17.01.2018, 10:31 Uhr

Das Aus für die Serpentinen!

Das ewige Nadelöhr in Höhenberg wird nun endlich entschärft. Baubeginn wird noch diesen Sommer sein!

HÖHENBERG (mm). Ein Wandertag, bei dem Margit Göll und Bürgermeister Johann Weissenbök dabei waren, darf als Initialzündung für ein Projekt, das den Höhenbergern schon lange unter den Fingern brennt, gesehen werden. Die berühmt berüchtigten Serpentinen in Richtung Reinpolz haben schon manchen Autofahrer - vor allem zur Winterszeit - die Nerven gekostet.

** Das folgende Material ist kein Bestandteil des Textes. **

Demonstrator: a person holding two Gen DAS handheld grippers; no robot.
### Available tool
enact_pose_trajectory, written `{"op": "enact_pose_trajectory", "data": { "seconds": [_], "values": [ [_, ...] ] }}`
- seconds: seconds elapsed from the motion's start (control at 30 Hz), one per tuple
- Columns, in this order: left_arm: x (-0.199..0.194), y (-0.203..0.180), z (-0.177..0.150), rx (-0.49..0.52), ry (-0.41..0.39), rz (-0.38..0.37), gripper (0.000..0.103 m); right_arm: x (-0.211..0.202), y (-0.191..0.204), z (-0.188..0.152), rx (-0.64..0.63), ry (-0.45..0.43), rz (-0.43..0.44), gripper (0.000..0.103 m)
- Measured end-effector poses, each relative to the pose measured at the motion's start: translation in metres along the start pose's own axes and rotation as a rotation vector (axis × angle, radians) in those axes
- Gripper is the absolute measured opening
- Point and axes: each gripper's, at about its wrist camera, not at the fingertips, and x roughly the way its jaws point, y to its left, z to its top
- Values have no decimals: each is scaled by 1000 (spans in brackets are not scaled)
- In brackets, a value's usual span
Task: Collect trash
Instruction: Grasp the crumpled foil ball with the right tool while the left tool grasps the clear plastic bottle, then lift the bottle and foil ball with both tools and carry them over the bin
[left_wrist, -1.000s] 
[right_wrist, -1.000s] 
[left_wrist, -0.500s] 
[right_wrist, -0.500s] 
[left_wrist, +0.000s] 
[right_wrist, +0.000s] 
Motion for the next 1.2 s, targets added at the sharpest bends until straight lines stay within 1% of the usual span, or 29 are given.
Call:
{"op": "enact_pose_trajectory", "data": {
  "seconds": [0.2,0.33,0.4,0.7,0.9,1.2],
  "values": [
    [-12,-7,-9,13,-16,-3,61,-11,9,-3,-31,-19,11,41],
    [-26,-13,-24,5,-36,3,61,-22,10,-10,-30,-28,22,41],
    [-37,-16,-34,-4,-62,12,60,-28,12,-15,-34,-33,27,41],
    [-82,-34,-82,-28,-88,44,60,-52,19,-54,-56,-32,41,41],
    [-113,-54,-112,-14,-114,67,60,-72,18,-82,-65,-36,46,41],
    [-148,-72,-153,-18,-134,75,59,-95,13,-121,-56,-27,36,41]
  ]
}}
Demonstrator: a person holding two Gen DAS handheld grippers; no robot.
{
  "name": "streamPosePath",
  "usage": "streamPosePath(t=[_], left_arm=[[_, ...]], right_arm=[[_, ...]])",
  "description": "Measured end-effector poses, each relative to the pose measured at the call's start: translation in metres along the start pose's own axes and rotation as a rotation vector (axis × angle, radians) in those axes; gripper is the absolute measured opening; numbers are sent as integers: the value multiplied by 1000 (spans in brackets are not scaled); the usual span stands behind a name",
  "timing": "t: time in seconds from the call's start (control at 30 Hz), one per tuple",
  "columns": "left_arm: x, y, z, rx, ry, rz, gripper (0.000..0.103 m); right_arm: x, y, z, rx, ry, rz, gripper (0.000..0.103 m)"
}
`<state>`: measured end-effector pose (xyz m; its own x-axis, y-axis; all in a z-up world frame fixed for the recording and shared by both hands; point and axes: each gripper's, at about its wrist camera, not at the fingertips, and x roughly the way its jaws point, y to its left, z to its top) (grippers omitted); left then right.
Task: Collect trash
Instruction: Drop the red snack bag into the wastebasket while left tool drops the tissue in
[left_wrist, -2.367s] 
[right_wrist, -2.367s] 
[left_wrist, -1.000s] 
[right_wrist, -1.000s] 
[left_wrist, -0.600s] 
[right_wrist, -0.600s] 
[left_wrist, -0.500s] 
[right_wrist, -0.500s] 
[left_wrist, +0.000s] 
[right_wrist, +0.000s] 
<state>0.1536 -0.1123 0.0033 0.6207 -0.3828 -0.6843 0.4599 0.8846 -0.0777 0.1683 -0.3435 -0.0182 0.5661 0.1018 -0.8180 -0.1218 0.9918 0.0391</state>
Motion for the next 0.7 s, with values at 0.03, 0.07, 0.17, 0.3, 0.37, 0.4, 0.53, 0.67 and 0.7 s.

Auch brenzlige Szenen gingen teils nur durch erhebliches Glück glimpflich aus; so wäre auch ein Schulbus schon beinahe Opfer der engen Bergfahrt geworden. Damit soll jedoch schon bald Schluss sein - genauer gesagt 2019, denn bis dahin soll die Baustelle fixfertig abgeschlossen sein.

Das dauert schon lange!
"Einmal hat das Geld gefehlt, dann wurde gesagt die Frequenz wäre nicht ausreichend. 22 Jahre warten wir schon auf diese Straße!" Bürgermeister Weissenbök hat bereits während seinen Wirkens im Gemeinderat leidvoll erfahren müssen, dass dieser Berg eine scheinbar unüberwindbare Hürde ist. Umso überraschter war man gemeindeseitig, als plötzlich die Zusage vom Land Niederösterreich kam: "Wir machen das!" Landesrat Ludwig Schleritzko ließ es sich ebenso wie Martina Diesner-Wais nicht nehmen, den Spatenstich für das 260.000 Euro-Projekt zu setzen. "Es geht hier nicht nur ums Geld, es geht um die am Bau beteiligten Firmen und vor allem um Lebensqualität und Sicherheit", so Schleritzko, der auch eine Entlastung für den Schneepflug (sofern uns die derzeitigen Winter mal wieder abhanden kommen) sieht.

Bitte um etwas Geduld!
Doch bevor die Baumaschinen anrollen und bis zu 8 Meter hohe Böschungen anschütten dürfen, müssen noch diverse Grundabtretungen geklärt werden - was der Verkehrslandesrat angesichts des großen Interesses beim Spatenstich aber als eher kleine Hürde sieht. Besonderen Dank adressierte er an die Gemeinde, die die Kosten für diese Ankäufe übernimmt. Im Sommer wird gegraben und angeschüttet, im Winter hat das Erdreich dann Zeit zum "Setzen" und 2019 darf dann der Verkehr über die weitaus bequemere neue Straße rollen.

Der neue Weg
Wer die derzeitige Trasse kennt, fragt berechtigt nach der neuen Route, die rund 300 Meter umfasst. Die Linkskurve am Fuß der Serpentinen wird geweitet und dann auf einem Damm linksseitig der derzeitigen Straße in einem langen Rechtsbogen in Richtung Reinpolz gezogen. Durch einen Einschnitt wird die Straße dann gerade nach Oben gezogen und bei der Kapelle mit der "alten" Trassenführung vereint.